Information =

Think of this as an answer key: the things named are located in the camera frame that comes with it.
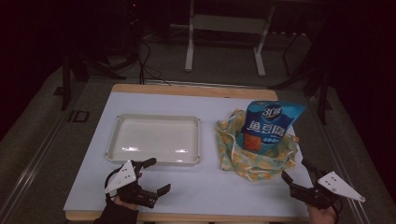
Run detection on white rectangular tray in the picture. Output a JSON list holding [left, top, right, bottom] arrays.
[[105, 113, 201, 166]]

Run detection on metal floor rail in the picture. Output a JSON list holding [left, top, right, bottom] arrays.
[[0, 108, 82, 224], [306, 92, 373, 224]]

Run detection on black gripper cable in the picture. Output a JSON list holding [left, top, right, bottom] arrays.
[[330, 199, 344, 222], [104, 167, 123, 202]]

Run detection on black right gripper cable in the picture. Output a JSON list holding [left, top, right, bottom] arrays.
[[330, 199, 344, 222]]

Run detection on black floor cables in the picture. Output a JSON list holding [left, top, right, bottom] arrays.
[[135, 38, 173, 86]]

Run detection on person's right hand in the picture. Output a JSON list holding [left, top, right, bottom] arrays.
[[306, 205, 339, 224]]

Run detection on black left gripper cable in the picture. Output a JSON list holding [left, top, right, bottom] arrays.
[[104, 167, 123, 202]]

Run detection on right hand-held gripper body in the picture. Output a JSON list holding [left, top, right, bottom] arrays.
[[289, 170, 367, 210]]

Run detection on floral cloth bag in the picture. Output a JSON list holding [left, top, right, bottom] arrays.
[[216, 108, 301, 182]]

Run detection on black metal stand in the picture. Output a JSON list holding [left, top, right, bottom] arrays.
[[54, 50, 128, 112], [268, 31, 333, 126]]

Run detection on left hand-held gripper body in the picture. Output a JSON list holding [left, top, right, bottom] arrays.
[[104, 160, 159, 209]]

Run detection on white metal table frame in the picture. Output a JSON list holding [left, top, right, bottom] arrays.
[[184, 0, 277, 77]]

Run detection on person's left hand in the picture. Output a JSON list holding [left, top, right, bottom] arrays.
[[113, 195, 139, 212]]

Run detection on blue snack packet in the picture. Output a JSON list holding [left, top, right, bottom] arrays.
[[235, 99, 307, 156]]

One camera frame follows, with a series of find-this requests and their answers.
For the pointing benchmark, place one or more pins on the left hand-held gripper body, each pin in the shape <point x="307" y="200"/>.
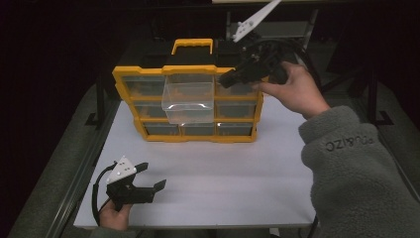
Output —
<point x="130" y="195"/>

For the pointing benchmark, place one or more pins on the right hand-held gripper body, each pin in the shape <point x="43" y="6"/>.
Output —
<point x="261" y="61"/>

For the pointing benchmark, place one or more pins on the clear plastic drawer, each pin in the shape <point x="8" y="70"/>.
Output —
<point x="188" y="95"/>

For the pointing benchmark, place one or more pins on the yellow drawer organizer cabinet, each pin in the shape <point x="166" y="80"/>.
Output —
<point x="194" y="138"/>

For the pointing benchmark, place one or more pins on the person's left hand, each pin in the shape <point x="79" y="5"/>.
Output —
<point x="114" y="218"/>

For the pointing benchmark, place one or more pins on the person's right hand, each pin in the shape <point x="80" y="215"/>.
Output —
<point x="297" y="91"/>

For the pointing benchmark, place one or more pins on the set of small clear drawers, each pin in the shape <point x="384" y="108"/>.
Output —
<point x="236" y="109"/>

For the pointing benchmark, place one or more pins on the grey desk with white legs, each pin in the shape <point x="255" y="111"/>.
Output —
<point x="284" y="29"/>

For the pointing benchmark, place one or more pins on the black metal stand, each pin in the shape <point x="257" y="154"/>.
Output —
<point x="100" y="99"/>
<point x="373" y="99"/>

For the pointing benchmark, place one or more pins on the metal frame rail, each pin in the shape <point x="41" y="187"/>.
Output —
<point x="82" y="172"/>
<point x="396" y="155"/>

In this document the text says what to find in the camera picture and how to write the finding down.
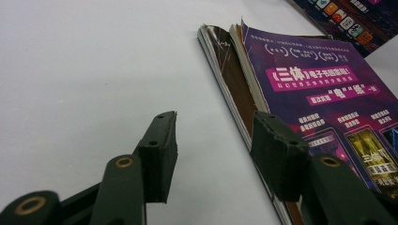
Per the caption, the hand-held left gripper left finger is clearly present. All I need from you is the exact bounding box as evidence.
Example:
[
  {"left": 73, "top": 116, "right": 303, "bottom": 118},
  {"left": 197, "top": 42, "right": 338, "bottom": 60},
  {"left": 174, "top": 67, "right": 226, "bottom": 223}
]
[{"left": 137, "top": 111, "right": 178, "bottom": 204}]

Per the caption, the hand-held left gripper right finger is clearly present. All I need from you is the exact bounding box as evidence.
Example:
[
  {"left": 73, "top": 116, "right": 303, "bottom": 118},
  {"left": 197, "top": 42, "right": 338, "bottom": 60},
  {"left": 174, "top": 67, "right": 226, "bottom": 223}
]
[{"left": 249, "top": 111, "right": 312, "bottom": 203}]

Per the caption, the purple magazine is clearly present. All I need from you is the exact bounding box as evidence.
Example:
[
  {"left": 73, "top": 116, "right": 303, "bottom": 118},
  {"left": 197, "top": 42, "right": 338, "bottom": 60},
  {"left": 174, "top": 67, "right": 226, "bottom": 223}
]
[
  {"left": 229, "top": 18, "right": 398, "bottom": 201},
  {"left": 287, "top": 0, "right": 398, "bottom": 59}
]

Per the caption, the black and red magazine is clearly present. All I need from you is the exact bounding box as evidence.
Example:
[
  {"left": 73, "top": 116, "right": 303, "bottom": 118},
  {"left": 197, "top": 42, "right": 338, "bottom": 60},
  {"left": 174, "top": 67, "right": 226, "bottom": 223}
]
[{"left": 196, "top": 23, "right": 303, "bottom": 225}]

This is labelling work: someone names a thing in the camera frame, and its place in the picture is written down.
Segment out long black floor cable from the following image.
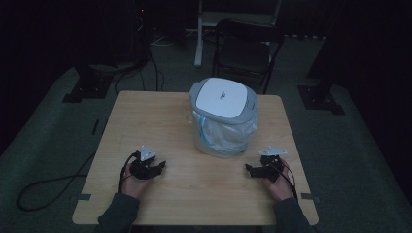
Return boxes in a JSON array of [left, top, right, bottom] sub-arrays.
[[16, 151, 97, 213]]

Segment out grey tape piece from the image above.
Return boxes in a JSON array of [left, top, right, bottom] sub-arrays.
[[299, 192, 321, 204], [69, 193, 93, 203]]

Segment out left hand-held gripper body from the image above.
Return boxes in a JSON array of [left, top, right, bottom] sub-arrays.
[[129, 145, 158, 181]]

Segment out grey trash can white lid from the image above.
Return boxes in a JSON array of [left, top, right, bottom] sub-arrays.
[[189, 77, 259, 159]]

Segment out black stand base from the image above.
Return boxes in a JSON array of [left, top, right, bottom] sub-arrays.
[[296, 0, 346, 117], [61, 63, 114, 104]]

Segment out right hand-held gripper black cable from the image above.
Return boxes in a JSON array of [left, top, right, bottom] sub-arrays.
[[271, 160, 298, 199]]

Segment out left hand-held gripper black cable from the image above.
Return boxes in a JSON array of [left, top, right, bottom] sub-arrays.
[[117, 151, 141, 194]]

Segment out black cables bundle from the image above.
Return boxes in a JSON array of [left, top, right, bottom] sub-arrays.
[[114, 6, 165, 95]]

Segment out hand-held gripper black cable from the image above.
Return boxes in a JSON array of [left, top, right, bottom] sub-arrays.
[[117, 151, 141, 194], [271, 160, 298, 199]]

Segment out black tape strip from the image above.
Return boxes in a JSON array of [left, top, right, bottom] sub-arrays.
[[90, 118, 101, 136]]

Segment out clear plastic trash bag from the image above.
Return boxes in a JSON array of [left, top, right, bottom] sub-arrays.
[[191, 110, 258, 155]]

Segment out person's right hand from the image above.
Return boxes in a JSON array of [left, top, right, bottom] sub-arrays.
[[262, 158, 296, 202]]

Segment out person's left hand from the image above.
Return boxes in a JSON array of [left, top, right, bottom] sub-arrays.
[[120, 161, 152, 199]]

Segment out black folding chair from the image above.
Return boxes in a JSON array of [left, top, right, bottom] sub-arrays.
[[211, 18, 286, 95]]

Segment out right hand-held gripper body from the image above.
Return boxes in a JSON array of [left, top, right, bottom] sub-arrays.
[[256, 146, 289, 183]]

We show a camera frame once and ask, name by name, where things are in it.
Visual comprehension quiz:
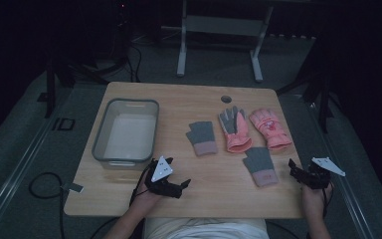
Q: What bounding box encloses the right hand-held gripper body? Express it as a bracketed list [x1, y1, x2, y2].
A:
[297, 156, 346, 190]

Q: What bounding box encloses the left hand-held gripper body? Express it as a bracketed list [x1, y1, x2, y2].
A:
[144, 155, 183, 199]

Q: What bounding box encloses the grey fingerless glove pink cuff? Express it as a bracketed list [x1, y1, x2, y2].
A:
[185, 120, 219, 157]
[242, 146, 279, 188]

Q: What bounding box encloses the grey plastic bin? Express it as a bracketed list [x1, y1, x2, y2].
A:
[92, 98, 160, 171]

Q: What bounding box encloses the pink glove with grey palm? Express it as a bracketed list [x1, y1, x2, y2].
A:
[217, 105, 254, 154]

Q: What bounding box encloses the person's right hand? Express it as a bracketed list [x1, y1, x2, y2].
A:
[300, 183, 334, 217]

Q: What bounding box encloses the person's left hand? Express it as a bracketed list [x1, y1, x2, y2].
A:
[130, 183, 163, 217]

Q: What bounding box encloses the pink glove with print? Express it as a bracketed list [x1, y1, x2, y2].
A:
[249, 108, 293, 151]

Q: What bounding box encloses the person's white shirt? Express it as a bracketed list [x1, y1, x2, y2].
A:
[143, 217, 271, 239]

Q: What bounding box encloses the black tripod stand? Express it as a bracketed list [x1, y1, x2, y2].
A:
[44, 0, 142, 119]
[277, 33, 344, 133]

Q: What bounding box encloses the grey tape piece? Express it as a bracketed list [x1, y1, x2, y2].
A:
[61, 182, 85, 194]

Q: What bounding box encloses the metal floor rail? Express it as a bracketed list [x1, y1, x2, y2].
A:
[0, 106, 69, 235]
[304, 101, 377, 239]

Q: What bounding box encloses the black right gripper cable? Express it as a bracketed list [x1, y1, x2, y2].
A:
[321, 182, 335, 219]

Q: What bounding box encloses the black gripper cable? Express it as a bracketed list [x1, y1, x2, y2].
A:
[321, 182, 335, 219]
[89, 162, 153, 239]

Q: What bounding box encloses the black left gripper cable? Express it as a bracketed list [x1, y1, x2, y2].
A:
[89, 162, 153, 239]

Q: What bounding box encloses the black floor cable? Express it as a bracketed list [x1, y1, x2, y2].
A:
[29, 171, 68, 239]

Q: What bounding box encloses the white metal desk frame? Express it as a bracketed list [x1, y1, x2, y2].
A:
[176, 0, 275, 84]

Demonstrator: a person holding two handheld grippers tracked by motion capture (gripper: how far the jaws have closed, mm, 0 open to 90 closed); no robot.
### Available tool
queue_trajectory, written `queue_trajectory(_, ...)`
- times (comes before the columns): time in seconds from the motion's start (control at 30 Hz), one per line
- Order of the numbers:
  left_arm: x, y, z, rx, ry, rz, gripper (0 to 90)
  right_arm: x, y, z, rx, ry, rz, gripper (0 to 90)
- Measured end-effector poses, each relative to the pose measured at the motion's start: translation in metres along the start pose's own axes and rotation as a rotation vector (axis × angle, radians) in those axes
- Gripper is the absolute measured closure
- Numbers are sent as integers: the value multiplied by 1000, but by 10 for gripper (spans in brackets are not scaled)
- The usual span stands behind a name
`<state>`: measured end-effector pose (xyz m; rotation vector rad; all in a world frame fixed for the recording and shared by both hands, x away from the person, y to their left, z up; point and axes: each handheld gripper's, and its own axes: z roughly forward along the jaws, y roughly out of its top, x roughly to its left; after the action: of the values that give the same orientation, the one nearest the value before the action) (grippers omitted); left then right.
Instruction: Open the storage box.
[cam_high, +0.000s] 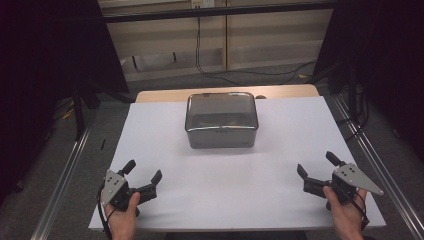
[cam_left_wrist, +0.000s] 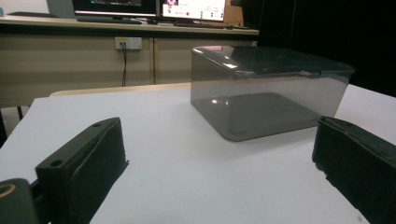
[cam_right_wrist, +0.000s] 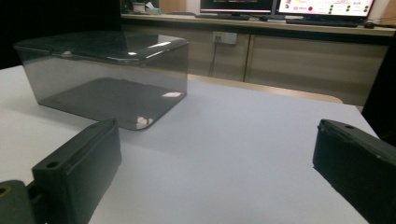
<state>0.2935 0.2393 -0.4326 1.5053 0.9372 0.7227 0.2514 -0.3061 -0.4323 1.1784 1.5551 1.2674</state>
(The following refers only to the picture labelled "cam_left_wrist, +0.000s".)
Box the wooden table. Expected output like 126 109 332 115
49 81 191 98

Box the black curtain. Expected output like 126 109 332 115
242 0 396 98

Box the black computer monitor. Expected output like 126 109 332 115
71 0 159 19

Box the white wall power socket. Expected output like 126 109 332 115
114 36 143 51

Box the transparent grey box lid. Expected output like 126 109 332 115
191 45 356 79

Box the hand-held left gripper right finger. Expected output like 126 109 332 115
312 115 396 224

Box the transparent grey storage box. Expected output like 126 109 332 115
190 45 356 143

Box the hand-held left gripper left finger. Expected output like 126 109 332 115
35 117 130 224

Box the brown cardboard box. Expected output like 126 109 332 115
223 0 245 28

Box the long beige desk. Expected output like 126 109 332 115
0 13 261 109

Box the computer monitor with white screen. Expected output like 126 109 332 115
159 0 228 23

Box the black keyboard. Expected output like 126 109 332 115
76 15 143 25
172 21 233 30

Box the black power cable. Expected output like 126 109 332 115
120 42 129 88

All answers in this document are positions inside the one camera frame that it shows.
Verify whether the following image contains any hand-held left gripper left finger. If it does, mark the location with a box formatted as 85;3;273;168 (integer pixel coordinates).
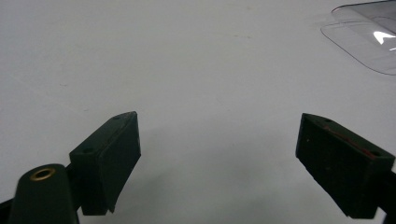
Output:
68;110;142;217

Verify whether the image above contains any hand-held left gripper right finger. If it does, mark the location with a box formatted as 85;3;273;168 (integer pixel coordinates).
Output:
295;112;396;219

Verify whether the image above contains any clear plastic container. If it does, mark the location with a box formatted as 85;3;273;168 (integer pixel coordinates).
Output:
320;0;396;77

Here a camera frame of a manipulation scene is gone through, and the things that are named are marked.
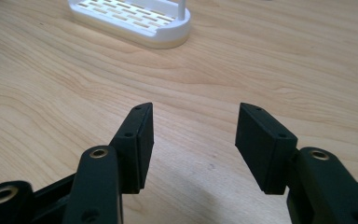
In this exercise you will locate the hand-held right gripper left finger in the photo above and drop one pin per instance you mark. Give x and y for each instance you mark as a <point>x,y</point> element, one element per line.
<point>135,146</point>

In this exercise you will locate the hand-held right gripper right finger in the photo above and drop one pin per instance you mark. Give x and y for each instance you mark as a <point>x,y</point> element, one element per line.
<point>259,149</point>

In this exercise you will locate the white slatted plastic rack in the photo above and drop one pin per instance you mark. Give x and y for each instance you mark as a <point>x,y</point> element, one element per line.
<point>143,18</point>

Action item =
In the records above, locate each line with the word "photo". Copy all such lines.

Answer space =
In this exercise you will locate the hand-held right gripper left finger in the photo above and drop one pin per instance you mark. Give x and y for each instance you mark as a <point>x,y</point> element, one element per line.
In this exercise you will locate the hand-held right gripper right finger in the photo above and drop one pin per instance you mark. Give x and y for each instance you mark as a <point>x,y</point> element, one element per line.
In this exercise you will locate the white slatted plastic rack in the photo above and drop one pin per instance you mark. Give x and y for each instance you mark as a <point>x,y</point> element, one element per line.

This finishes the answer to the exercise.